§ **What is expected**: Write out the whole listing exactly; no images belong in it.

§ **Recorded information**:
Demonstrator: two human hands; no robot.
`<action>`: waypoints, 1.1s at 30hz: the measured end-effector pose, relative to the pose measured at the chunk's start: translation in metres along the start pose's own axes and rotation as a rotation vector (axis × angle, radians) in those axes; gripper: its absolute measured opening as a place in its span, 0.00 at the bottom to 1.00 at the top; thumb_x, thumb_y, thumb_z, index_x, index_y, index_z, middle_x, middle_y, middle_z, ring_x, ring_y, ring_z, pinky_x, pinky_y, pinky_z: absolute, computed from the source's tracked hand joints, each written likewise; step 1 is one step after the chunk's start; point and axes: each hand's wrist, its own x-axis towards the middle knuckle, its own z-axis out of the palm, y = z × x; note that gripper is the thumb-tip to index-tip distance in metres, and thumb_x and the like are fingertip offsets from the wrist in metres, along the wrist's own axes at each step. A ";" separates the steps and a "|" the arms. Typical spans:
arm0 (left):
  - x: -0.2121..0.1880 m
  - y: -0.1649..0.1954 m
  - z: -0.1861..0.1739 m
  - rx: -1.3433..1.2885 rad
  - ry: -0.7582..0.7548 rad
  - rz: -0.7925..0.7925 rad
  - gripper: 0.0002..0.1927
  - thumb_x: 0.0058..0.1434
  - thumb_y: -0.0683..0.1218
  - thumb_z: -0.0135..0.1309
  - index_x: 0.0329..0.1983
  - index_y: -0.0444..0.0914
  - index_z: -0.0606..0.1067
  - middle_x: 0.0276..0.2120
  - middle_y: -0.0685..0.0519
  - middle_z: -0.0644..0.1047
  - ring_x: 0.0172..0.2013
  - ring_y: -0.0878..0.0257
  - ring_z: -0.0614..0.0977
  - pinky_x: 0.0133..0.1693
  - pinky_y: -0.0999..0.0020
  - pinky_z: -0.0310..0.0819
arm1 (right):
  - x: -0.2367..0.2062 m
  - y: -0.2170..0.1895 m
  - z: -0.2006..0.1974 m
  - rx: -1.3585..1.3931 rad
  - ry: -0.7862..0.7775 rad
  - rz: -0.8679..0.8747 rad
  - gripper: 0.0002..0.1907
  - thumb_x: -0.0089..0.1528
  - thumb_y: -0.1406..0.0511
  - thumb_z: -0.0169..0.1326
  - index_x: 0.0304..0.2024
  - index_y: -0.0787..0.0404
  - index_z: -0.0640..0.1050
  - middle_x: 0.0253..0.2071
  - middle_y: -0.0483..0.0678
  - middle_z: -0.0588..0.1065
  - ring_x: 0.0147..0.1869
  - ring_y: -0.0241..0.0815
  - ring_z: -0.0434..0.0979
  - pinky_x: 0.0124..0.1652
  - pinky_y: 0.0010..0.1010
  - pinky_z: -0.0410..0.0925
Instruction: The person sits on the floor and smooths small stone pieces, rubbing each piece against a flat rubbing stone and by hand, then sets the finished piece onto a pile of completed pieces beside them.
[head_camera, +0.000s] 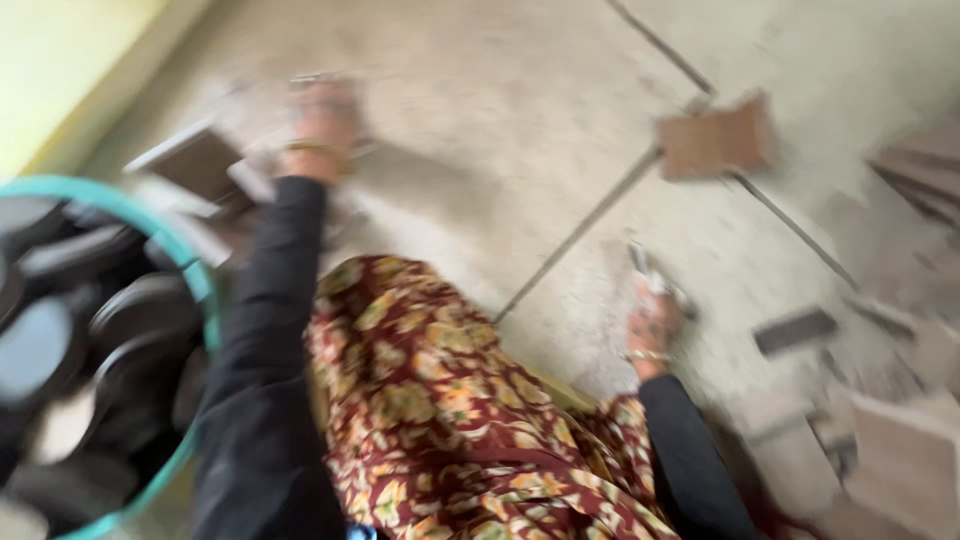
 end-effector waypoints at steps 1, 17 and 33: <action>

§ **Answer to the exercise**:
Demonstrator: two human hands; no robot.
`<action>`: waypoints, 1.1s at 30hz: the measured end-effector pose, relative to the pose measured at the chunk's start: translation in metres along the start pose's own axes and rotation as a rotation vector (axis × angle, radians) in those axes; gripper: its absolute measured opening as a place in its span, 0.00 at the bottom to 1.00 at the top; thumb_x, thumb_y, thumb_z, index_x, index_y, index_z, middle_x, middle_y, middle_z, ring_x, ring_y, ring_z, pinky_x, pinky_y, pinky_z: absolute, computed from the source's tracked hand joints, each written likewise; step 1 is one step after the chunk's start; point and axes: each hand's wrist, its own x-axis towards the middle knuckle, its own z-axis out of the palm, y = z × x; note that gripper is the thumb-tip to index-tip distance in metres, and thumb_x and the like are fingertip offsets from the wrist in metres, along the wrist's own axes at each step. A ";" separates the steps and a "|" the arms. Typical spans:
arm0 (left):
  - x: -0.2121..0.1880 m
  - y: -0.1649..0.1954 m
  - z: -0.1861..0.1739 m
  - rx: -1.3433..1.2885 rad
  - ry: -0.7582..0.7548 rad
  - rz: -0.7925..0.7925 rad
  - gripper: 0.0002..0.1927
  - thumb_x: 0.0058..0.1434
  - thumb_y: -0.0683..0.1218
  - thumb_z: -0.0135..0.1309
  - index_x: 0.0329..0.1983
  - index_y: -0.0444..0.0914
  - index_z: -0.0606..0.1067
  - middle_x: 0.0276..0.2120
  - middle_y: -0.0685..0.0519
  - middle_z: -0.0644..0.1047
  - ring_x: 0.0172..0.2013
  - ring_y: -0.0878..0.0257
  - ring_z: -0.0614..0.0977
  - pinky_x: 0.0133..0.1693
  - pinky_y: -0.0999..0.0020
  - pinky_z: -0.0310..0.0819
arm1 (right):
  - x: -0.2367..0.2062 m
  - y: -0.2170..0.1895 m
  - z: -0.2006..0.1974 m
  - rx: -1.3585..1.3931 rad
  - ry: -0.7862..0.7775 rad
  - rz: -0.8679..0.8747 rad
  - gripper: 0.0002..0.1907
  - thumb_x: -0.0089..0.1528
  - thumb_y: -0.1406..0.0511
  - thumb_z: -0.0169..0.1326
  - index_x: 0.0304..0.2024
  - index_y: -0.0787..0.0404
  - index_z: -0.0640..0.1050
  - middle_x: 0.0253..0.2071
  - middle_y: -0.0483..0.0678
  - middle_z: -0.0588..0.1065
  - ring_x: 0.0147..0.1869
  - ring_y: -0.0241..0.0815
  - ring_z: -0.0434..0.0979
  - pinky_x: 0.0124..0.1652
  - pinky_y: 0.0010..0.1010
  - pinky_z: -0.0410..0.0925
Instruction: The person sits on the floor and smooths small stone pieces, rubbing each piece against a flat rubbing stone and by hand, then sets the finished piece onto a pile of completed pieces beside them.
[head_camera, +0.000s] 
 end-effector waypoints at steps 1, 17 and 33: <action>

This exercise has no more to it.